Barjenbruch wies darauf hin, dass es sich Patienten mitunter auch einfach machten und direkt in die Notfallambulanz der Krankenhäuser gingen. Die Krankenhäuser klagten an dieser Stelle zu Recht darüber, dass sie für dieses erhöhte Aufkommen gar nicht gerüstet seien. Die Politik sollte daher darüber nachdenken, ob nicht weitere Steuerungselemente nötig seien, sagte Barjenbruch. "Ohne Einbeziehung des Patienten werden wir oder die Krankenhäuser keine vernünftige Lösung hinbekommen."
Barjenbruch weiter: "Gemeinsam mit den Krankenhäusern müssen wir darüber sprechen, die Patienten an die richtigen Stellen zu leiten. Die Patienten müssen wissen, ob sie in die Notfallambulanz eines Krankenhauses oder zum kassenärztlichen Bereitschaftsarzt gehen sollten oder ob es ausreicht, dass sie in den nächsten Stunden oder am nächsten Tag ihren Haus- oder Facharzt aufsuchen."

Rund eine Million Patienten werden in Niedersachsen jährlich außerhalb der Praxisöffnungszeiten im kassenärztlichen Bereitschaftsdienst behandelt. Etwa zwei Millionen suchen die Notfallambulanzen der Krankenhäuser auf. Die eine Hälfte davon wird stationär aufgenommen, die andere Hälfte ambulant versorgt.

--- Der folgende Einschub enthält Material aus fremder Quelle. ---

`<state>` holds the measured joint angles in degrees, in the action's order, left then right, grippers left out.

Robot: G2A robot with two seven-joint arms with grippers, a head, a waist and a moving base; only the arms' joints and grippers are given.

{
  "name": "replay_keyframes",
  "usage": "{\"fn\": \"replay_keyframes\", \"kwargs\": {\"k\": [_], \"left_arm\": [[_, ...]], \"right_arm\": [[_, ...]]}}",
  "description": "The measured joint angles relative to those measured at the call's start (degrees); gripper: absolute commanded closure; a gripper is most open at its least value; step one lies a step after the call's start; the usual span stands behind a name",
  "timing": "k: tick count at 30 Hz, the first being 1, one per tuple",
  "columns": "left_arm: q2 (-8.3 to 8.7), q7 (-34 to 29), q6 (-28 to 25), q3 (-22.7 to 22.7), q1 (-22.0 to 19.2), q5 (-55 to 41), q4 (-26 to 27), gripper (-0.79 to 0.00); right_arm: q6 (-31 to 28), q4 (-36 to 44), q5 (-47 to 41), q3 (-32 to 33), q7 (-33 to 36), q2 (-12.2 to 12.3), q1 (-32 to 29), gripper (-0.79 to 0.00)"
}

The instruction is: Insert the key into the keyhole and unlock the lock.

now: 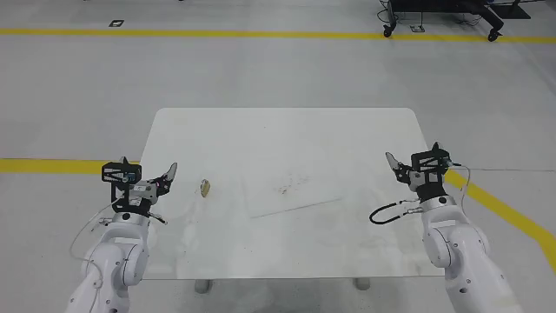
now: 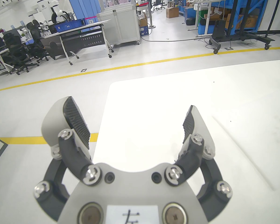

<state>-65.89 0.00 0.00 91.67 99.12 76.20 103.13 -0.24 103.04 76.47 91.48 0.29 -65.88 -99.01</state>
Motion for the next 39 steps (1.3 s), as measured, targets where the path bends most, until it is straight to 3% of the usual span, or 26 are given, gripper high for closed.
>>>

Run auf die Notfallambulanzen


Die überlastung der Notfallambulanzen an den Krankenhäusern ist kein niedersächsisches, sondern ein deutschlandweites Phänomen. Angesichts der anhaltenden Diskussion um die Notfallversorgung hat das Zentralinstitut für die Kassenärztliche Versorgung in Deutschland (ZI) kürzlich Fakten und Zahlen zusammengestellt.

Demnach werden jährlich etwa 580 Millionen Behandlungsfälle im vertragsärztlichen Sektor betreut. Viele dieser Behandlungsfälle haben die gleichen Behandlungsanlässe wie Behandlungsfälle in den Notfallambulanzen der Krankenhäuser (siehe Grafik 1: akuter Rückenschmerz und Infektion obere Atemwege).

Allein im ärztlichen Bereitschaftsdienst, also außerhalb der Praxisöffnungszeiten, behandeln die niedergelassenen Ärzte rund 10 Millionen Patienten.

Jährlich gehen etwa 20 Millionen Patienten durch die Notaufnahmen der Krankenhäuser. Davon wird die Hälfte stationär aufgenommen (diese Patienten stellen die Hälfte aller stationären Fälle dar!). Die andere Hälfte wird ambulant behandelt. Diese rund 10 Millionen Patienten gliedern sich in drei Gruppen:
- Gruppe 1: ca.10 Prozent benötigen keine dringliche Diagnostik und Therapie.
- Gruppe 2: ca. 87 Prozent werden wie in der vertragsärztlichen Versorgung behandelt.
- Gruppe 3: ca. 3 Prozent haben schwerwiegendere Erkrankungen.

Das ZI empfiehlt für die drei Patientengruppen folgende Versorgung:
- Gruppe 1: Diese Patienten sollten nicht in den Krankenhäusern, sondern in den Arztpraxen zu regulären Sprechzeiten behandelt werden. Dies entlastet die Notaufnahmen.
- Gruppe 2: Diese Patienten können problemlos nach den Regeln der vertragsärztlichen Versorgung behandelt werden. Krankenhäuser sollten hierfür nicht besser gestellt werden als die Praxen der niedergelassenen Ärzte.
- Gruppe3: Diese Patienten haben einen erhöhten Behandlungsaufwand. Für ihre Behandlung schlägt die KBV einen diagnoseabhängigen Zuschlag vor.